Firebird offers old-world charm and pedigree
Available through Northrop & Johnson, the 84ft aluminum-hulled sailboat in Phuket offers a chance to experience ‘heritage luxury’ with a stunning timber interior and a hardy sailing pedigree that includes circumnavigations and Antarctic trips.
By Sean Kennedy
Firebird is the Jaguar E-Type of the seas, a vintage time capsule that’s been modernised with an attention to detail, quality and craftsmanship that harkens back to a time when objects were built to last for generations. She has a collision bulkhead and five watertight compartments, with heavily constructed aluminum hatches that can be dogged down.
I was lucky enough to sail on her on a three-day jaunt from the Yacht Haven Marina in Phuket, catching the wind through the Straits of Malacca bound for Langkawi, Malaysia.
A few hours out of Phuket, while navigating the craft through the Phi Phi Islands, I ascended the private staircase leading from the master stateroom into the aft pilothouse. Gin and tonic in my hand, I was overcome by how natural the craft looked against this cinematic backdrop.
Stepping into the galley to refresh my cocktail, I felt like a combination of James Bond and Leonardo DiCaprio. A sailing experience altogether rugged and refined; a time capsule that feels timeless.
Built to last
Sure, contemporary opulence has its charm in the yacht world. Marinas from Cannes to Catalina Island are awash in sleek but identical black-hulled catamarans and towering, multi-stepped motor yachts.
However, there is a catch to the contemporary superyacht: despite all the features and eye candy that come with a new construction, modern crafts often exude a soulless and generic quality.
The 84ft Firebird is something different entirely. She projects a kind of ‘heritage luxury’, offering mid-century modern style from an era when first-class travel meant supersonic caviar service. A time when wealthy men still behaved like rugged adventurers.
The focus on craftsmanship starts from the keel up. She boasts three staterooms, including a master with en-suite shower and private staircase. The saloon has recently been reappointed in golden Burmese teak, giving an elegant, 1960s feel to the space. There’s even a daybed in the saloon.

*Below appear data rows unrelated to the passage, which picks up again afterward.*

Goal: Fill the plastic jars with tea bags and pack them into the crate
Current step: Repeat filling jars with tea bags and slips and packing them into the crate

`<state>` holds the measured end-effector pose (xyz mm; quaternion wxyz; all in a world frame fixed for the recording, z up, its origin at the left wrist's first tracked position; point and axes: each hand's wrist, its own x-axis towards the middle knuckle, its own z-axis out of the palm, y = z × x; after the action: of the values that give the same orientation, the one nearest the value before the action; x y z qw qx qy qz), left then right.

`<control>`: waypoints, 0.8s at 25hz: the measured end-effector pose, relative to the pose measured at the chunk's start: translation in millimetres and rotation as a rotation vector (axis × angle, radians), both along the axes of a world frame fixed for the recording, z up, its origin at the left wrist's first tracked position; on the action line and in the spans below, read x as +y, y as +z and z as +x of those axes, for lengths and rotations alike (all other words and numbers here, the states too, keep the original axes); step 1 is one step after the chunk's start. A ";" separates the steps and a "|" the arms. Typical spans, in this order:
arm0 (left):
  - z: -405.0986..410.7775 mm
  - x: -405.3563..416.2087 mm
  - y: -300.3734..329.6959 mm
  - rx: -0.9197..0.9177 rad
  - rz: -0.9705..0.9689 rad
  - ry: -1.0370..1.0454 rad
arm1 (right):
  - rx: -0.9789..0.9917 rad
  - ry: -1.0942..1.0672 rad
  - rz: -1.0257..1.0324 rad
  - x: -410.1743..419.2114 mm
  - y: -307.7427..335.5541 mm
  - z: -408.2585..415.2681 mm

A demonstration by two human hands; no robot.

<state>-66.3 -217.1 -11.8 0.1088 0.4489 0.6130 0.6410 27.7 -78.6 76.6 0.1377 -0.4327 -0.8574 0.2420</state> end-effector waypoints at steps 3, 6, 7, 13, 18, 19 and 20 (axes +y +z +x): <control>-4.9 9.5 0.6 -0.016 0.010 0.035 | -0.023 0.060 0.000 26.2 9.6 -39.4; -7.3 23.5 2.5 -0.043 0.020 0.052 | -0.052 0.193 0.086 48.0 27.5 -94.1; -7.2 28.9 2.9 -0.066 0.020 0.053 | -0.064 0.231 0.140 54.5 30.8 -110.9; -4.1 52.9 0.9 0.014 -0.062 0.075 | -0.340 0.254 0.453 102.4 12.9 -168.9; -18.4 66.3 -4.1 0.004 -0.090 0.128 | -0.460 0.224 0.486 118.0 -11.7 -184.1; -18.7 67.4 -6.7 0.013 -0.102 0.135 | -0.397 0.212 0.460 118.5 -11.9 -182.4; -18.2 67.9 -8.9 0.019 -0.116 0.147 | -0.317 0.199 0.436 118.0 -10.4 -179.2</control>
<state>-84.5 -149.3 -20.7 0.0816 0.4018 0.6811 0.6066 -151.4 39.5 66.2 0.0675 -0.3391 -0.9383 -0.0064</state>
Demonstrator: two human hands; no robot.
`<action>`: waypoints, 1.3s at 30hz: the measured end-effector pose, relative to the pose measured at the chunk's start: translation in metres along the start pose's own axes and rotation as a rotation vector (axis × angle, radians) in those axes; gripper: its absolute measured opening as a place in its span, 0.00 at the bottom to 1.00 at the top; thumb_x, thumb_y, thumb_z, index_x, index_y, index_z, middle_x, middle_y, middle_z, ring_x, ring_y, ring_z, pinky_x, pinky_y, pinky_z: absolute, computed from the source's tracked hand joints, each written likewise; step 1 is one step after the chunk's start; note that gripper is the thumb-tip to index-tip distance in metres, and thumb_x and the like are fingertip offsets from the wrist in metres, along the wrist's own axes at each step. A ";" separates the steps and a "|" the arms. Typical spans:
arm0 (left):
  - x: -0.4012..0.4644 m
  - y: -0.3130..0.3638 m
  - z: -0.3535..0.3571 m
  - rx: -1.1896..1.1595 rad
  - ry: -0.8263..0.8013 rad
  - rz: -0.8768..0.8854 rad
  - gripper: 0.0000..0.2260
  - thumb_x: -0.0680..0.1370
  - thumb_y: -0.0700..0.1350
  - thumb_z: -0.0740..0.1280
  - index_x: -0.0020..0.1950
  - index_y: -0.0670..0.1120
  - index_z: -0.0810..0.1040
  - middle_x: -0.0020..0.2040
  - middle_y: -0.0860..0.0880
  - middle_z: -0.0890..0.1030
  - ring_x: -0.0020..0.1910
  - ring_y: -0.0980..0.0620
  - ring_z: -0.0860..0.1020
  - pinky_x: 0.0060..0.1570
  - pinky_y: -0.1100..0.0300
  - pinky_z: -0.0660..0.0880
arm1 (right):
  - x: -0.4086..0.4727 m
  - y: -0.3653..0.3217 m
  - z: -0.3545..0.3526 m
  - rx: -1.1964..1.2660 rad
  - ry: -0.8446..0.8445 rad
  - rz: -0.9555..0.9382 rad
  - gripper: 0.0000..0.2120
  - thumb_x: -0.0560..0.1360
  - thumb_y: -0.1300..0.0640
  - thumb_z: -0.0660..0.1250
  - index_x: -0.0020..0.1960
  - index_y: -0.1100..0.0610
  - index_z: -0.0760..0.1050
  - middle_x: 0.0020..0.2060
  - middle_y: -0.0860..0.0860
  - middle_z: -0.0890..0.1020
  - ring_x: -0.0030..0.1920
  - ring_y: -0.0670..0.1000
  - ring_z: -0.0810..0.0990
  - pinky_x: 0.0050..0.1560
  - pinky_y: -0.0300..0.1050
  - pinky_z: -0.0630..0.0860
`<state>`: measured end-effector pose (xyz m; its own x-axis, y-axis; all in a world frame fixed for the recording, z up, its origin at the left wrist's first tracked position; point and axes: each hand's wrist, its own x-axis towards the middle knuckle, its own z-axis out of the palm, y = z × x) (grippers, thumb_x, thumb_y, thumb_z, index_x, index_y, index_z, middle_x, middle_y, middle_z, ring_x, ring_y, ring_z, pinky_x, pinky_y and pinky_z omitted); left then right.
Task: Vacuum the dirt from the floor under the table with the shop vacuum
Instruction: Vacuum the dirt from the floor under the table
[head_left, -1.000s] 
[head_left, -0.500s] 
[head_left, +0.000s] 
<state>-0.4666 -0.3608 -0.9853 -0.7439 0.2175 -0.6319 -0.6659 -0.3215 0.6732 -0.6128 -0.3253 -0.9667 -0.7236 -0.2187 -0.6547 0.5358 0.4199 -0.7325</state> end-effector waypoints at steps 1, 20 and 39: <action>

Commissioned by the Timken family (who had a hand in the design) and laid down in the American heartland of Sturgeon Bay, Wisconsin, by Palmer Johnson, Firebird was the largest aluminum sailboat when she was launched in 1968.
In her 65 years afloat, she has made two Antarctic trips, circumnavigated the globe three times, and even became the subject of an eponymous novel in 2020.
She spent the last part of the 20th century in the Virgin Islands, before moving to Australia in 2009 and undergoing a US$1 million-plus refit. Her current home is in Phuket, Thailand, where the custom interior and deck woodwork have been added by her previous owner.
Additional modernisations include a Raymarine Navigation system, updated networking, LiFePo batteries, Kohler genset, and Victron inverter/solar systems for true off-the-grid independence.
With a beam of 18ft 6in, she is capable of over 200nm per day under sail with a crew of two and the Raymarine Autopilot. The original GM 8V71 engine offers 8-plus knots with a range of 2,500 miles.
Her open deck plan allows for reconfiguration. Want to search lost arctic shipwrecks? Done. How about entertaining VIPs? Also done. The custom woodwork was completed by Teak Timber, a certified supplier of teak in Phuket. A wood-burning stove is provided for those brave enough to navigate the Tierra del Fuego.
Speaking of teak
Teakwood is a dense, close-grained hardwood native to Southeast Asia. It has a faint aroma of tobacco and amber.
Contemporary Burmese teak, the kind used for Firebird, is “new old stock” and comes from old-growth timber that has been collected prior to recent changes in harvesting practices in Myanmar that discourage the procurement of teak. It’s a finite resource that’s only getting rarer and more valuable.
The typical varieties of farmed teak many people are used to today are harvested much younger and lack the rich, golden colour of old growth.
It’s an enigmatic material. Harder than chestnut, cedar, and mahogany, teak is exceptionally durable and resistant to weather, rotting, and warping. The Dutch used it to build ships in the 17th century West Indies when they ruled the seas.
Nowadays, consumers from Los Angeles to London pay massive sums for mid-century, Scandinavian teak furniture, forever entranced by its modernist appeal. It’s also becoming increasingly rare in modern applications, as contemporary craftsmanship recedes against a disposable culture and the availability of old-growth lumber diminishes.
At the risk of making a farm-to-table analogy, outfitting a ship with a renowned species found near its current home further attests to the quality, uniqueness and providence of the vessel. There’s no veneer anywhere to be found aboard; everything is 100 per cent hardwood. This approach is about as artisanal as you can get.
For anyone looking to upgrade their current craft, Firebird offers an unparalleled and distinct way to make a statement. Solid and reliable, refined yet sporty, and understated in the way true luxury is meant to be.
Firebird is for sale through Martin Holmes of Northrop & Johnson for US$499,000.